Anatomical repairs These are operations that repair the torn glenoid labrum and
capsule, e.g. the Bankart procedure .

Non-anatomical repairs These procedures are designed to counteract the pathological
tendency to joint displacement:
(a) operations that shorten the anterior capsule and subscapularis by an overlapping
repair (e.g. the Putti–Platt operation);
(b) operations that reinforce the anteroinferior capsule by redirecting other muscles
across the front of the joint (e.g. the Bristow–Laterjet operation); and (c) a bone
operation to correct a reduced retroversion angle of the humeral head by osteotomy
(Kronberg and Brostrum,).
POSTERIOR INSTABILITY
Pathology
This condition is usually due to a violent jerk in an unusual position or following an
epileptic fit or a severe electric shock. Dislocation may be associated with fractures of
the proximal humerus, the posterior capsule is stripped from the bone or stretched,
and there may be an indentation on the anterior aspect of the humeral head. Recurrent
instability is almost always a posterior subluxation with the humeral head riding back
on the posterior lip of the glenoid.
DISORDERS OF THE GLENOHUMERAL JOINT
TUBERCULOSIS
Tuberculosis of the shoulder is uncommon. It usually starts as an osteitis but is rarely
diagnosed until arthritis has supervened. This may proceed to abscess and sinus
formation, but in some cases the tendency is to fibrosis and ankylosis.
RHEUMATOID ARTHRITIS
This is the most common arthropathy to affect the shoulder complex; 90 per cent of
patients with rheumatoid arthritis have involvement of the acromioclavicular joint, the
shoulder joint and the various synovial pouches around the shoulder.
OSTEOARTHRITIS
Osteoarthritis of the gleno-humeral joint is more common than is generally
recognized. It is usually secondary to local trauma, recurrent subluxation or
longstanding rotator cuff lesions. Often chondrocalcinosis is present as well but it is
not known whether this predisposes to osteoarthritis or appears as a sequel to joint
degradation.

RAPIDLY DESTRUCTIVE ARTHROPATHY (MILWAUKEE SHOULDER)

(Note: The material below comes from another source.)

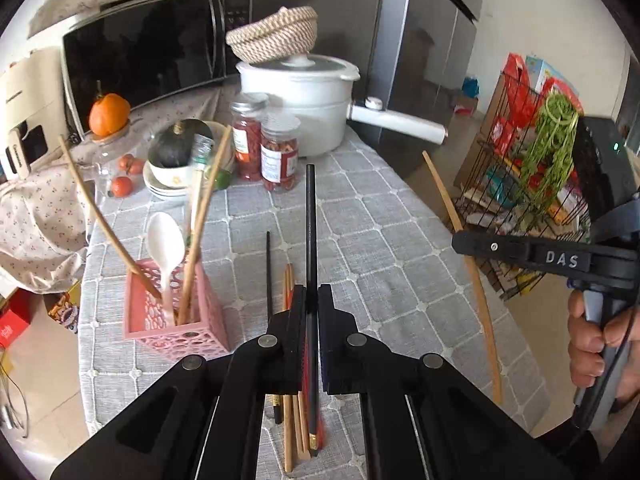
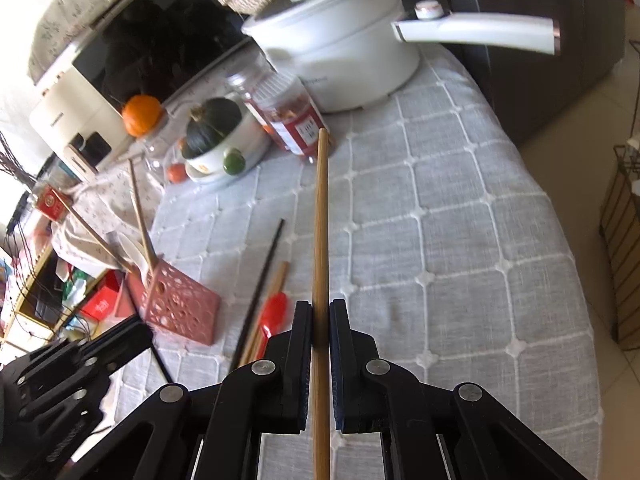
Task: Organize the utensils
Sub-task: 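Carry both held chopsticks over the pink basket and lower them in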
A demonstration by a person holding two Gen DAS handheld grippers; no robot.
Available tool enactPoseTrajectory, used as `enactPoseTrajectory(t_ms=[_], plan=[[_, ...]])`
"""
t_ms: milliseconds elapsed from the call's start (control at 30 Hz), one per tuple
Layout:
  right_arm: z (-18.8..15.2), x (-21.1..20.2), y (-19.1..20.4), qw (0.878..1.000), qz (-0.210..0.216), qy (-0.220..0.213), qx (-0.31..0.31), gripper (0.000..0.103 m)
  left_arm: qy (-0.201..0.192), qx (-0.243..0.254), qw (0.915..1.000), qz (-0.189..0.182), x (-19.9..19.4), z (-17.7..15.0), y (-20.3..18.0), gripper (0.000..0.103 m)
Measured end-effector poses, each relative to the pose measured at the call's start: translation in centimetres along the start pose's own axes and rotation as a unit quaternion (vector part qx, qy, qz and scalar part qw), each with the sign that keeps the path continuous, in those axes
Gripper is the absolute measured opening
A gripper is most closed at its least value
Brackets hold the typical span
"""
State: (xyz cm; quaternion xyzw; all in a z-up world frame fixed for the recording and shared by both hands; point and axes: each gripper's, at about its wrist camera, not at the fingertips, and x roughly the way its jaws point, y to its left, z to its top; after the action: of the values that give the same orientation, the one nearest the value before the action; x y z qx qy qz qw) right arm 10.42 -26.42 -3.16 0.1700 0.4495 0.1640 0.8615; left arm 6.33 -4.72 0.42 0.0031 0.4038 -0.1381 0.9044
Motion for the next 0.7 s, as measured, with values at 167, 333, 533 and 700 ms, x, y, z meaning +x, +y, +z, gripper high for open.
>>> enactPoseTrajectory(t_ms=[167, 333, 533, 700], plan=[[0.1, 0.3, 1.2, 1.000, 0.007, -0.018, 0.004, 0.006, -0.108, -0.035, 0.9935, 0.008, -6.1, 1.5, 2.9, 0.005], [0.4, 1.2, 2.6, 0.999, 0.004, -0.031, 0.004, 0.005, -0.181, -0.074, 0.9807, 0.010, -9.9, 2.2, 5.9, 0.005], [0.4, 2.7, 4.1, 0.999, -0.010, -0.038, -0.017, 0.006, -0.196, -0.105, 0.9749, 0.015, -11.3, 2.3, 8.9, 0.005], [0.1, 3.6, 5.1, 0.999, -0.010, -0.037, -0.030, 0.006, -0.198, -0.109, 0.9737, 0.032, -11.6, 2.2, 10.0, 0.005]])
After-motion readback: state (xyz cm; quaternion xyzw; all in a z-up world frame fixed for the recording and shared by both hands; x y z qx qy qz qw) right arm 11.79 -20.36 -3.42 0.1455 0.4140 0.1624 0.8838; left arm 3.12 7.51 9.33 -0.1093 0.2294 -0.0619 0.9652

Occasionally, in the presence of longstanding or massive cuff tears, patients develop a
rapidly progressive and destructive form of osteoarthritis in which there is severe
erosion of the gleno-humeral joint, the acromion process and the acromioclavicular
joint –what Neer and his colleagues (1983) called a cuff tear arthropathy.
CONGENITAL ELEVATION OF THE
SCAPULA
The scapulae normally complete their descent from the neck by the third month of
fetal life; occasionally one or both scapulae remain incompletely descended.
Associated abnormalities of the cervical spine are common and sometimes there is a
family history of scapular deformity.